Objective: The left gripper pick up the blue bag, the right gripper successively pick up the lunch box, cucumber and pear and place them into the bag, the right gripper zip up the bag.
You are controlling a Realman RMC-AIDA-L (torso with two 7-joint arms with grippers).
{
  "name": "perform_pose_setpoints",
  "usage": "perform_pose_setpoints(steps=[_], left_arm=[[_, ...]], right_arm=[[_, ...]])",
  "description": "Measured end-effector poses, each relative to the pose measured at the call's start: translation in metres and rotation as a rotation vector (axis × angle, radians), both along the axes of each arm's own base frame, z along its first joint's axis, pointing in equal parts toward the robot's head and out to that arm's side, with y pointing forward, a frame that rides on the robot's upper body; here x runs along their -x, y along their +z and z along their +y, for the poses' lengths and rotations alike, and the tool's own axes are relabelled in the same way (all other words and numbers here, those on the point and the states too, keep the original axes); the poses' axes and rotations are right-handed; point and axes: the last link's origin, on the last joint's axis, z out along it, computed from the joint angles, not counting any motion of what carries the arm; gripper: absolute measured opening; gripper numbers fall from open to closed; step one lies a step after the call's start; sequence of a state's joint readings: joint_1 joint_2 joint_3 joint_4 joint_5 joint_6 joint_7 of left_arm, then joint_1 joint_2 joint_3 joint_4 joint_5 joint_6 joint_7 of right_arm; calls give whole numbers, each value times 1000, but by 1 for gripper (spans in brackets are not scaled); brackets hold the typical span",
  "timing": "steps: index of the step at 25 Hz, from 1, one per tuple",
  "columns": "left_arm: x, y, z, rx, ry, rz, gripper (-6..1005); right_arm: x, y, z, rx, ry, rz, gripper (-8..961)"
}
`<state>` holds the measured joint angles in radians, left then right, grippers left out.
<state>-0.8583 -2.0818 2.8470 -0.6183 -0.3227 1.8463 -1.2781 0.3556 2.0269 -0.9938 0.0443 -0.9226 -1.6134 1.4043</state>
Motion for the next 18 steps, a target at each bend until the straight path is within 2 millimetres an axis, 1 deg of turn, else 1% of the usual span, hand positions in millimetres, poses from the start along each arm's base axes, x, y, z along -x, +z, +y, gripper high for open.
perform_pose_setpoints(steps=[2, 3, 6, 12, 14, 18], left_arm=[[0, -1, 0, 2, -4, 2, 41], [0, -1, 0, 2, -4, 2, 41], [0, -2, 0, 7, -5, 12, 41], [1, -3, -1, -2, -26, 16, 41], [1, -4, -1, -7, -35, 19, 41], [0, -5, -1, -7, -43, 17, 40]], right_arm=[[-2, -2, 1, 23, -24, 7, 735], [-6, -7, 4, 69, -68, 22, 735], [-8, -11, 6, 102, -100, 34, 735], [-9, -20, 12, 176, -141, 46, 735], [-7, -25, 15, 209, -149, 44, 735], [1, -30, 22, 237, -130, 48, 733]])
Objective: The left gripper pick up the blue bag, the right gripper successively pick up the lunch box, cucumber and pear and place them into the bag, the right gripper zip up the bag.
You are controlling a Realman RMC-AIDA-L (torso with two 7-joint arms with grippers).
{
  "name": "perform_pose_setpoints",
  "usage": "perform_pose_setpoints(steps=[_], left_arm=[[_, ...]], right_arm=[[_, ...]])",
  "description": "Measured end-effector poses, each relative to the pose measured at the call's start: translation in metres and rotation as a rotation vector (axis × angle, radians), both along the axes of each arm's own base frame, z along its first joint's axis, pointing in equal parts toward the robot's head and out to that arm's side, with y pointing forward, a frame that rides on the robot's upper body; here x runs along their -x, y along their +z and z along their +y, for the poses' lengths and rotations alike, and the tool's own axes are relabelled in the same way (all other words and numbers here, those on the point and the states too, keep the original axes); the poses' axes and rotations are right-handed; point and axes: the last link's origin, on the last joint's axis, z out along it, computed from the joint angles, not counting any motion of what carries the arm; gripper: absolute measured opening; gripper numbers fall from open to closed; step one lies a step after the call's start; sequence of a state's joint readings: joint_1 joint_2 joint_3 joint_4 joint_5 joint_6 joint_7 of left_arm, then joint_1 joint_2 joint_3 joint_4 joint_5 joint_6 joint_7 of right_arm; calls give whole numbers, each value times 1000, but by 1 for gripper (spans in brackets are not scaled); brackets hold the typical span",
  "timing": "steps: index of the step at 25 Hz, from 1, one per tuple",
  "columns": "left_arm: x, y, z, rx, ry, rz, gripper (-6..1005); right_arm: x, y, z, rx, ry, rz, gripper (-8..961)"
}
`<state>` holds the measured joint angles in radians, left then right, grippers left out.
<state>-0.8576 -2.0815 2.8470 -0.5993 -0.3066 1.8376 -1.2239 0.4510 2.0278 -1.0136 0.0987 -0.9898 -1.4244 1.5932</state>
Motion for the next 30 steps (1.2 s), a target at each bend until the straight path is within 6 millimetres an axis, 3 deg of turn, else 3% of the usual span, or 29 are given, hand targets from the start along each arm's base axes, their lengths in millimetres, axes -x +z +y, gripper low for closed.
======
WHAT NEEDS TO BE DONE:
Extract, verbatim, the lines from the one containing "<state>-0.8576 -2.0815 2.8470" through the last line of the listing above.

SOLUTION BELOW:
<state>-0.8576 -2.0815 2.8470 -0.5993 -0.3066 1.8376 -1.2239 0.4510 2.0278 -1.0136 0.0987 -0.9898 -1.4244 1.5932</state>
Motion for the next 30 steps (1.2 s), a target at each bend until the straight path is within 6 millimetres an axis, 3 deg of turn, else 3% of the usual span, or 29 are given, hand targets from the start along each arm's base axes, their lengths in millimetres, axes -x +z +y, gripper low for closed.

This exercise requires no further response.